> [What is expected]
Repeat only the lines below that run from the line with "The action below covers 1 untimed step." to the line with "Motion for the", ends included; skip every picture.

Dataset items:
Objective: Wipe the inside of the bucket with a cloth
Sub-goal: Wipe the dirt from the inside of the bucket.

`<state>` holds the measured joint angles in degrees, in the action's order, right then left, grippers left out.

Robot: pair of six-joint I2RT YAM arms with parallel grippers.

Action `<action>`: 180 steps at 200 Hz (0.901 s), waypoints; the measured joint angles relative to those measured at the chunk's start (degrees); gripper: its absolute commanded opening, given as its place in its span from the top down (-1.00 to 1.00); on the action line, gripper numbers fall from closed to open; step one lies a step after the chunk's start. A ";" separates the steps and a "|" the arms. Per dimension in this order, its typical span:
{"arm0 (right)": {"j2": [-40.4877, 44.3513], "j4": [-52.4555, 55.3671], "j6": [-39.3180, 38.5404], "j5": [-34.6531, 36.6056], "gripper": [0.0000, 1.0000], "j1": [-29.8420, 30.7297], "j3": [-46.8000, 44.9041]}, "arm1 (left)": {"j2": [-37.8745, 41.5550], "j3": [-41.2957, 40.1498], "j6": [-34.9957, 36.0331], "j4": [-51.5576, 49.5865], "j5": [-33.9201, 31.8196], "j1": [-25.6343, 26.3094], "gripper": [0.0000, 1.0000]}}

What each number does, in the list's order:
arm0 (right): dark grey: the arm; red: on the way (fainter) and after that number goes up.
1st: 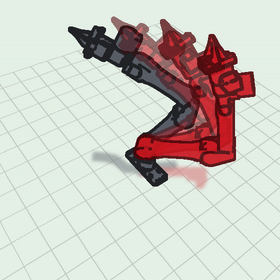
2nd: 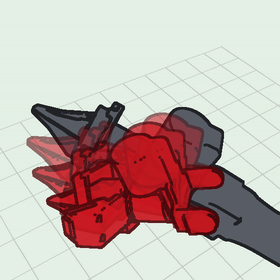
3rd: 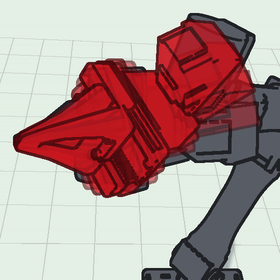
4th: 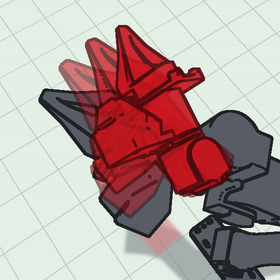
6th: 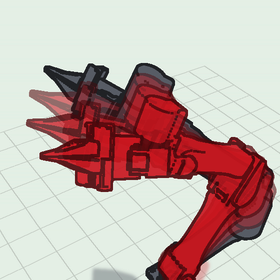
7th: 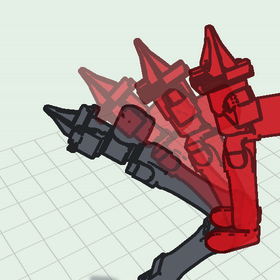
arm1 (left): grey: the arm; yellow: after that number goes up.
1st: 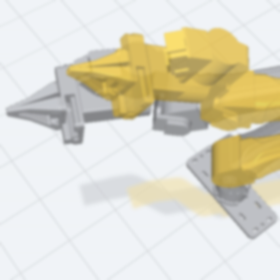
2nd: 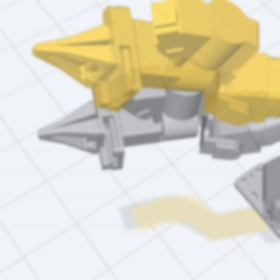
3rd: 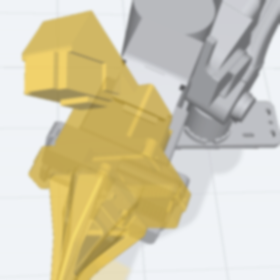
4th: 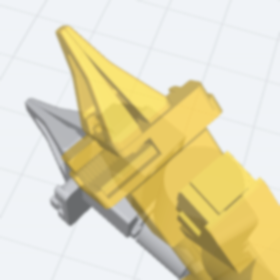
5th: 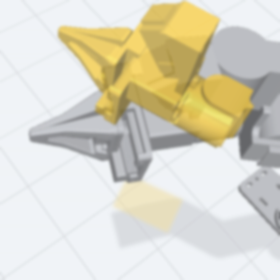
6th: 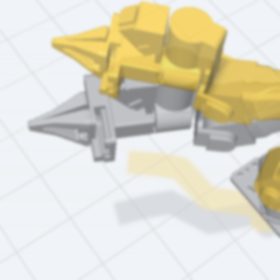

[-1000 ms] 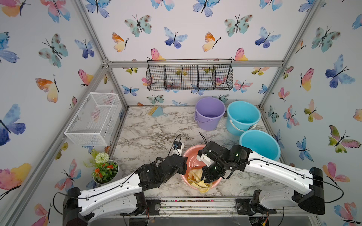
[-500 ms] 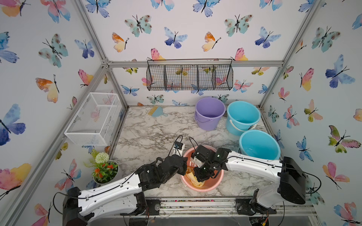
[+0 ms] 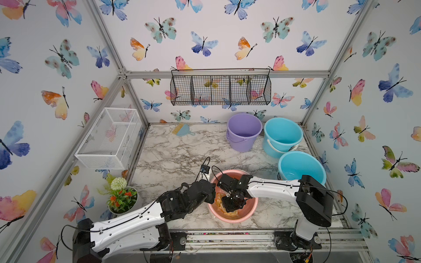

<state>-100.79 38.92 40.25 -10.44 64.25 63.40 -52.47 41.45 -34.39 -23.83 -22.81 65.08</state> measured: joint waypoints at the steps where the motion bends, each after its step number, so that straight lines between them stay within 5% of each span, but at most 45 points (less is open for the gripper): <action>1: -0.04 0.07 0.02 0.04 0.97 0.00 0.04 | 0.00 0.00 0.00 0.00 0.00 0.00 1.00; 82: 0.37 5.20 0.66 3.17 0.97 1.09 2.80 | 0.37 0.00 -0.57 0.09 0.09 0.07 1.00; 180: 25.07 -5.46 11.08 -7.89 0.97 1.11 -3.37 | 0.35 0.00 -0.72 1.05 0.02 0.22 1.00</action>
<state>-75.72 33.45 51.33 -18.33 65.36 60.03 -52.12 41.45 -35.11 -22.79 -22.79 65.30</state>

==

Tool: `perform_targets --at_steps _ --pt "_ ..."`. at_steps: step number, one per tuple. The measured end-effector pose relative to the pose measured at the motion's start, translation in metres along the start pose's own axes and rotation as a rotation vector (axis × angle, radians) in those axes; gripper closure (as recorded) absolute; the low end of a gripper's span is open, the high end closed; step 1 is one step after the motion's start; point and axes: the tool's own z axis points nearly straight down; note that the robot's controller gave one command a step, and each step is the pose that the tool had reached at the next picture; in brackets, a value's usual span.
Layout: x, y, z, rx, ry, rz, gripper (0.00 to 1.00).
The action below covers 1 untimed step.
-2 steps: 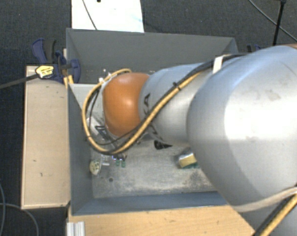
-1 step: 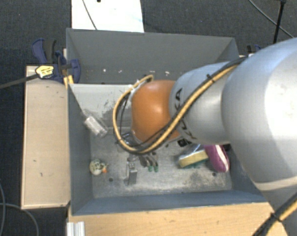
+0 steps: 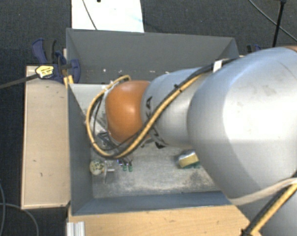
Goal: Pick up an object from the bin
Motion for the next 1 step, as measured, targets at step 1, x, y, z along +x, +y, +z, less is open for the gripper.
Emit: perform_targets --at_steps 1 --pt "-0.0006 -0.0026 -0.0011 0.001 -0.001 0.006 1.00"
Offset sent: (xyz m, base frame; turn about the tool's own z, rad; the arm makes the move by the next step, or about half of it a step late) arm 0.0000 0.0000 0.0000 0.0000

> [Task response]
The action below covers 1 untimed step.
-2 steps: 
-1 step: 
+0 steps: 
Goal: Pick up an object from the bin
Motion for the next 1 step, as measured, targets at step 1, x, y, z along +x, +y, +z, less is open for the gripper.

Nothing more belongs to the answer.